Supplied material =>
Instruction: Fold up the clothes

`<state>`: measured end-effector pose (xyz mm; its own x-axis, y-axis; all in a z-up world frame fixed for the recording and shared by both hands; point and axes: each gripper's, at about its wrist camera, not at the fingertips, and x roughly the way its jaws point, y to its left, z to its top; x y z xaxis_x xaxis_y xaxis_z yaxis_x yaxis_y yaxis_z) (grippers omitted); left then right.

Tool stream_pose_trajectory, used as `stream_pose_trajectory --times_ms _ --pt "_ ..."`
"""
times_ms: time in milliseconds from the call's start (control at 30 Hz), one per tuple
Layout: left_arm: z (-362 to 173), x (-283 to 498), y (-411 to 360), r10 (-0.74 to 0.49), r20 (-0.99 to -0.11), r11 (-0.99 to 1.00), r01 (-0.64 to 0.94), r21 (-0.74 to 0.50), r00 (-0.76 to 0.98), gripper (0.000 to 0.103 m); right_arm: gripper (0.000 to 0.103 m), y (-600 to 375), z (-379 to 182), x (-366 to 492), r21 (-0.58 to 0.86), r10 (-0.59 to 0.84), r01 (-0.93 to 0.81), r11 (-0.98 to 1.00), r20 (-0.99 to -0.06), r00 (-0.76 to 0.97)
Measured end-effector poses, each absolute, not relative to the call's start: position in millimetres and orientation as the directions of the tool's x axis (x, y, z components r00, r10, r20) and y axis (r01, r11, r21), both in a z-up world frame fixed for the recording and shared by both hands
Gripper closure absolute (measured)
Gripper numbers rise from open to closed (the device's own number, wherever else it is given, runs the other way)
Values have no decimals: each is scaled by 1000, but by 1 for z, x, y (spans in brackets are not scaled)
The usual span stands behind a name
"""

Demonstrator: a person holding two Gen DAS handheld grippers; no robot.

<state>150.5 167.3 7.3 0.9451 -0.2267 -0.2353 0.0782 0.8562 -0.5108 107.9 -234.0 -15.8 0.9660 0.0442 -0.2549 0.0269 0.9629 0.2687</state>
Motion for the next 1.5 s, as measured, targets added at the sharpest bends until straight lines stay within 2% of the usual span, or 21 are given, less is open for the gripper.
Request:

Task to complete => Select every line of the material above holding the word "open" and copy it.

Exercise output =>
Gripper numbers rise from open to closed (the device's own number, wherever else it is given, runs the other way)
Motion for the next 1.5 s, as measured, targets added at the sharpest bends until straight lines stay within 2% of the usual span, or 21 are given, less is open for the gripper.

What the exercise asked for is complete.